This struggle between employees and their employers over wages, working conditions, and benefits of employment has endured since the first large-scale human settlements, when a class of free persons emerged to produce goods and services for those who could pay for them. “In the constant struggle about wages between these two classes,” observed Alexis de Tocqueville (1805–59) in Democracy in America (1835), “power is thus divided, and success goes first to one, then to the other.” As the French political scientist noted, however, “It even seems probable that in the long run the workers' interest should prevail. For the high wages they have already gained make them daily less dependent on their masters, and in proportion, as they are more independent, it is easier for them to obtain higher wages.” When the supply of labor is plentiful in relation to the demand, employers are in the driver's seat, but of course the opposite is true when the reverse conditions prevail.

Library of Congress
Although the U.S.. Constitution does not address the rights of workers, modern constitutions of other nations do. For example, Hungary's constitution (1949, revised 1972 and 1989) provides that “everyone shall have the right to work, to freedom of choice of employment and occupation.” It also guarantees “equal pay for equal work,” along with the right to fair compensation for labor performed and the “right to rest and leisure and to regular holidays, with pay.” Greece's constitution (1975) states: “General working conditions shall be determined by law, supplemented by collective labour agreements contracted through free negotiations and, in case of the failure of such, by rules determined by arbitration.”
The Old Deal
In the nineteenth century, international labor conventions were held in Europe to address the industrial revolution's pernicious effects on workers, and then in 1919 the International Labor Organization was founded as an autonomous intergovernmental organization to promote the rights and interests of workers around the world. The growth of and support for labor unions beginning in the first half of the twentieth century played an important role in establishing the rights and protections of workers in America.
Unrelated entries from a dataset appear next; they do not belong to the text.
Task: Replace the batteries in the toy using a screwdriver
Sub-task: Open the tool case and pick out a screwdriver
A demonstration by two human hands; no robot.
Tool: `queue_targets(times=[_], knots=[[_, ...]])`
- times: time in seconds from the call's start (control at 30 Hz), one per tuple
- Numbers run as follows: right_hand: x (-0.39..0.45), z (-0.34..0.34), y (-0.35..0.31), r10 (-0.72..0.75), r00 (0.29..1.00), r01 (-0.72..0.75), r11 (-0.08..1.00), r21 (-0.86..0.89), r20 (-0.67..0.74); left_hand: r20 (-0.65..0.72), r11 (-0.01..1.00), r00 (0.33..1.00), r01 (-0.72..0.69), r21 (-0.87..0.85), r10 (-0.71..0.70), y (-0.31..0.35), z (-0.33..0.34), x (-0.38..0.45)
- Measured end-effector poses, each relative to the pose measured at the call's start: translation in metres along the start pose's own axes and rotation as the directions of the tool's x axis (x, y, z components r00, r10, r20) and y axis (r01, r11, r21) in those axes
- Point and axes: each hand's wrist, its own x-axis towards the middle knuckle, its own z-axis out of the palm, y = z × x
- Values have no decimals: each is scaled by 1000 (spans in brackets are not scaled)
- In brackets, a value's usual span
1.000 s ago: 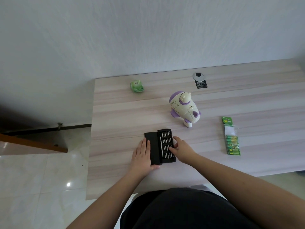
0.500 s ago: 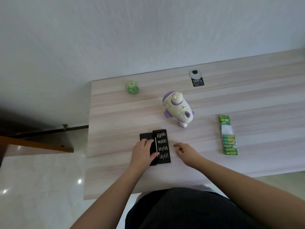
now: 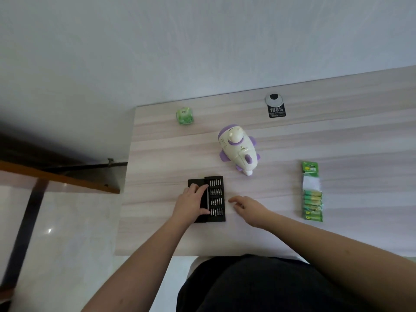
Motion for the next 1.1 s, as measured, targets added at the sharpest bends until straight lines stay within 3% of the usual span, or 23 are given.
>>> queue_targets(times=[0.27,0.7,1.1], knots=[[17,8,-27,-18,999,18,1000,2,-43,28,999,999,-30,-45,32,-4,-1,12],[28,30,-57,141,969,-144,990,1,-204,-16,973,990,-139,-186,138,-18,9,22],[35,41,-69,284,926,-244,953,178,-250,-39,959,985,-172,-223,167,-18,9,21]])
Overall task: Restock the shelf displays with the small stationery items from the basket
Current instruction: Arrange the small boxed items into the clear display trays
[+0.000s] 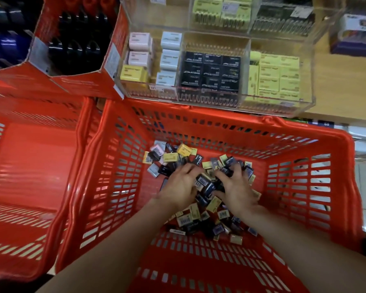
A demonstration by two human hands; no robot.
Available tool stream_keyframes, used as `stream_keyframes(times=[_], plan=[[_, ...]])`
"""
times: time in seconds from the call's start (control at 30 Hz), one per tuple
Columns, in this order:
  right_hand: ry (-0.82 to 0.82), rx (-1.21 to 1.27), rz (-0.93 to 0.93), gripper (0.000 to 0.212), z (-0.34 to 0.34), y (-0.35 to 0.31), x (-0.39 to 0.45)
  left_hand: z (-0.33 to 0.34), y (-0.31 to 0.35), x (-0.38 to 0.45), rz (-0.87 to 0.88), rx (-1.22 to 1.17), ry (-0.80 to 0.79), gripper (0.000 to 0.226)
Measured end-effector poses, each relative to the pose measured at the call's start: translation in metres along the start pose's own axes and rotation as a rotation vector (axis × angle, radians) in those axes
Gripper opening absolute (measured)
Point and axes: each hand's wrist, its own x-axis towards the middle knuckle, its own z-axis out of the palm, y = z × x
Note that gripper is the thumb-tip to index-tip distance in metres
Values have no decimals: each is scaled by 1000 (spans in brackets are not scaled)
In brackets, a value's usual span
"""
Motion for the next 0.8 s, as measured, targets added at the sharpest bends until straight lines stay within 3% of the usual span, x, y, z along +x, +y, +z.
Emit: stream_keyframes(times=[0.17,0.27,0.37,0.47,0.63,0.8], plan=[[-13,245,17,33,-5,21,-6,0,11,-2,-219,-424,149,31],[94,403,20,19,-9,25,-13,-2,23,0,-427,-757,189,24],[166,550,172,12,-13,25,-15,-5,32,-2,-681,-1164,59,15],[174,799,361,4,-16,18,-18,-1,37,-5,-795,-1213,-39,13],[49,686,19,19,-22,-27,-37,2,47,-8,-814,-1507,-132,32],[-133,836,-96,12,-33,-56,-35,-4,34,-8,-863,-1756,17,39]])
However, until the Great Depression in the 1930s triggered the New Deal programs of President Franklin D. Roosevelt (1882–1945), the nation's courts, including the Supreme Court, were generally antagonistic toward the interests of those who labored for others. In a series of cases—Allgeyer v. Louisiana (1897), Lochner v. New York (1905), Adair v. United States (1908), and Coppage v. Kansas (1915)—the Supreme Court struck down legislative attempts by the states and the federal government to promote better working conditions and relations between employers and employees. In Lochner v. New York (1905), the justices ruled that employees' economic liberty was infringed by regulations setting minimum wages and governing the maximum number of hours that they could work in a day.